The focus of Week 7 was machine learning at scale. Days this week were focused on :

  • Threading and multiprocessing
  • MapReduce
  • Apache Spark
  • Apache Spark on AWS

I was very excited to get my hands on MapReduce and Apache Spark. It is such a hot skillset to have, and most big data employers want data scientists who have this experience.

The MapReduce framework came out of Google in 2004 and is based on the map and reduce functions commonly utilized in functional programming. The following example converts each word in a string to an acronym by:

  1. Mapping a lambda function which extracts the first letter, and makes it uppercase
  2. Reducing a list of uppercase letters into one string by lambda function

  def acronym(s):
	chars_list = map(lambda x: x[0].upper(), s.split())
	return reduce(lambda x, y: x+y, chars_list)

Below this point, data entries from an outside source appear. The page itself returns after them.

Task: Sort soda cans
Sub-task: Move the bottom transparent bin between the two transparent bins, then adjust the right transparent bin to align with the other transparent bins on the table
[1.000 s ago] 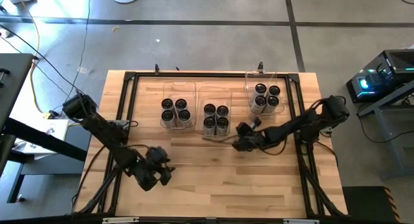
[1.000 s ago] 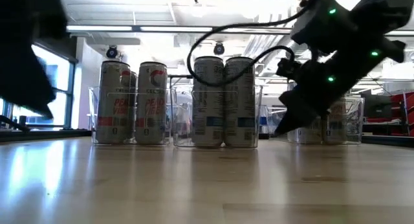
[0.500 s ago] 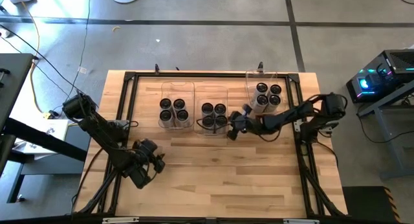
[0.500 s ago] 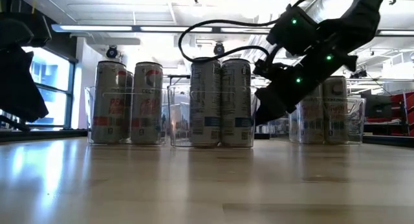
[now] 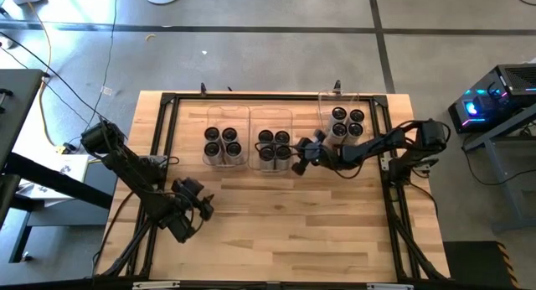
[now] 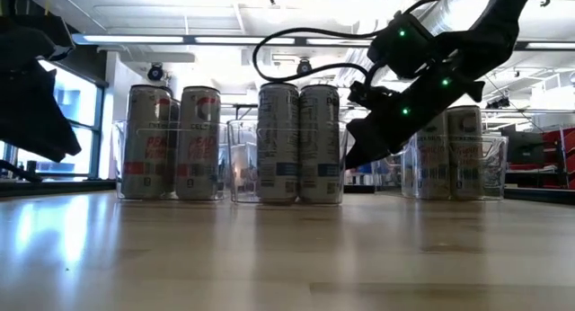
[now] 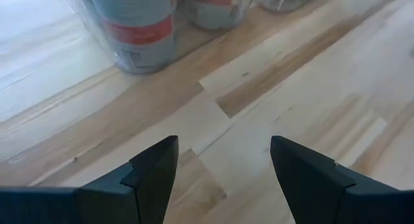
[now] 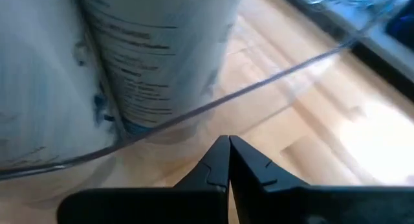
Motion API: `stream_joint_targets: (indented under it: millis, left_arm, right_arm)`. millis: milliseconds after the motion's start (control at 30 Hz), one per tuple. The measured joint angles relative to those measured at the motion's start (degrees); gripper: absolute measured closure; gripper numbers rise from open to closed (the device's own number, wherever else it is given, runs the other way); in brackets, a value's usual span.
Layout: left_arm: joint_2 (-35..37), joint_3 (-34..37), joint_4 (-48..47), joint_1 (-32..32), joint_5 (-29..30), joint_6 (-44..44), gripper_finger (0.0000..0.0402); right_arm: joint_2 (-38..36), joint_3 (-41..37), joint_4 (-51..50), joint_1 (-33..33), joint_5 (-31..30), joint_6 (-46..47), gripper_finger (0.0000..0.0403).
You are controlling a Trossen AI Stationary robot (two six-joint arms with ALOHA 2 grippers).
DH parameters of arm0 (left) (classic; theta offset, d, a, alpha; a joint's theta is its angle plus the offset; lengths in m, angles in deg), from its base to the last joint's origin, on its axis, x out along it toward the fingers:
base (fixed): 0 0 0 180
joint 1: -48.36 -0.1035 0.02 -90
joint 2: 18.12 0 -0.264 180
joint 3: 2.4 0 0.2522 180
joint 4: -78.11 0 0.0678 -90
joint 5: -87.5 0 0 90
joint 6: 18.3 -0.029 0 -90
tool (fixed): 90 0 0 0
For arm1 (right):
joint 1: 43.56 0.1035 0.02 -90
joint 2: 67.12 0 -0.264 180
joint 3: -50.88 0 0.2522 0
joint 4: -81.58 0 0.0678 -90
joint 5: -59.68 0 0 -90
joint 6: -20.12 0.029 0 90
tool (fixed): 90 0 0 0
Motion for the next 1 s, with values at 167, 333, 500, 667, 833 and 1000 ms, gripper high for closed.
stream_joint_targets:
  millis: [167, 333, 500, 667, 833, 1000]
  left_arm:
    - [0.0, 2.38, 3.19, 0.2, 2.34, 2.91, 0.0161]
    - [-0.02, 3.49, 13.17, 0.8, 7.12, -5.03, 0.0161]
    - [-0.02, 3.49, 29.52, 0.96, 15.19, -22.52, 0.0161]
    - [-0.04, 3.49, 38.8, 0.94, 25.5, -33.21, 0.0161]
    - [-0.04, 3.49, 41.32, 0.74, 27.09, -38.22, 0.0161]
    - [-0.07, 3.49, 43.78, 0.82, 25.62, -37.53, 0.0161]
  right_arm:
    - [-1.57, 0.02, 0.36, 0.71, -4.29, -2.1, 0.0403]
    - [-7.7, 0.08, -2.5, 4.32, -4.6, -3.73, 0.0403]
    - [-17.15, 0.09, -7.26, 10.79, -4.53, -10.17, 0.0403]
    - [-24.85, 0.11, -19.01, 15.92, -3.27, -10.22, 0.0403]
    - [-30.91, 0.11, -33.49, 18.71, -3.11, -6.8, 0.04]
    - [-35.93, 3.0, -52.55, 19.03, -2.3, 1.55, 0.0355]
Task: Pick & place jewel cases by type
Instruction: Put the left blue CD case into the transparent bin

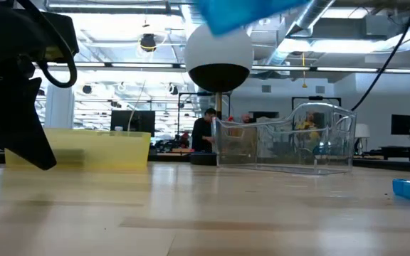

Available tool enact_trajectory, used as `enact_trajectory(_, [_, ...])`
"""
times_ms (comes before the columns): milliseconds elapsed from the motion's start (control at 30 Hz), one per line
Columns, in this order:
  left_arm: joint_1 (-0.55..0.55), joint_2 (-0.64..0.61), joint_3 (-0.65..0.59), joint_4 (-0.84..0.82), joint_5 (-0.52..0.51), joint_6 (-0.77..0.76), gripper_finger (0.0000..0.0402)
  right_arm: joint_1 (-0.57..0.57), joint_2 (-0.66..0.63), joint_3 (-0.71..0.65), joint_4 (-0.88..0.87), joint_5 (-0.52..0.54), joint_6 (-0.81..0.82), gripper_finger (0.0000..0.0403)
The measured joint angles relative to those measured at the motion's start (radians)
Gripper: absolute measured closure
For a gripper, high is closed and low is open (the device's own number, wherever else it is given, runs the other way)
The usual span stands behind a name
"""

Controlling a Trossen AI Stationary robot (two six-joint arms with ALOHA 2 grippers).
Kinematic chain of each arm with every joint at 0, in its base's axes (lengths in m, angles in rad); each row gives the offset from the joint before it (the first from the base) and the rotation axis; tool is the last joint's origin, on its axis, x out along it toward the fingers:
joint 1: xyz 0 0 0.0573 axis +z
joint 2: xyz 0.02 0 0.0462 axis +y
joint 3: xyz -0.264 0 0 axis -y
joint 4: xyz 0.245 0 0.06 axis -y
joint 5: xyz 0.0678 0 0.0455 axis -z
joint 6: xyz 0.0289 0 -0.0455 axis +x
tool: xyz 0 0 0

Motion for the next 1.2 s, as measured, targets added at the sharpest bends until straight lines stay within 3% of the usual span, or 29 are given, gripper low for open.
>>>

Now imagine the case with billions of words in a string. It would take too long to do this on one processor so it would need to be parallelized. Each word would be shipped to a different processor within a managed cluster for the map function and a reduce function would assemble back all the capitalized first letters into a single string. This is a great way to process very large datasets, but is limited in the functions you can apply.

Enter Apache Spark which is a framework that extends MapReduce by adding functionality for machine learning algorithms, graph database support, and additional SQL-like queries.

Initially we built clusters on our individual quad-core macbooks utilizing tmux to multiplex master and slave nodes. We developed queries for Spark SQL and joined tables / pulled data similar to PostgreSQL / SQLite. We then fired up 20 cores on AWS and did similar queries. Apache Spark on AWS is a game changer for machine learning on large datasets and hence it is such a highly sought skill.

My takeaways for this week were the impressive benefits to parallelization. However the cost is pretty great. First, it takes a lot of technical knowledge to set up AWS and get all the modules and environments working properly (I was actually surprised how difficult this was given that AWS and Apache Spark have made big data analytics accessible for all). The other expense is the shear abstraction in understanding errors. Running split packets of data (RDDs) on multiple cores, on multiple executors, controlled by a driver with which you interact makes it near impossible to debug. Simple advice: only use Apache Spark on AWS if your data is too big to analyze on your macbook.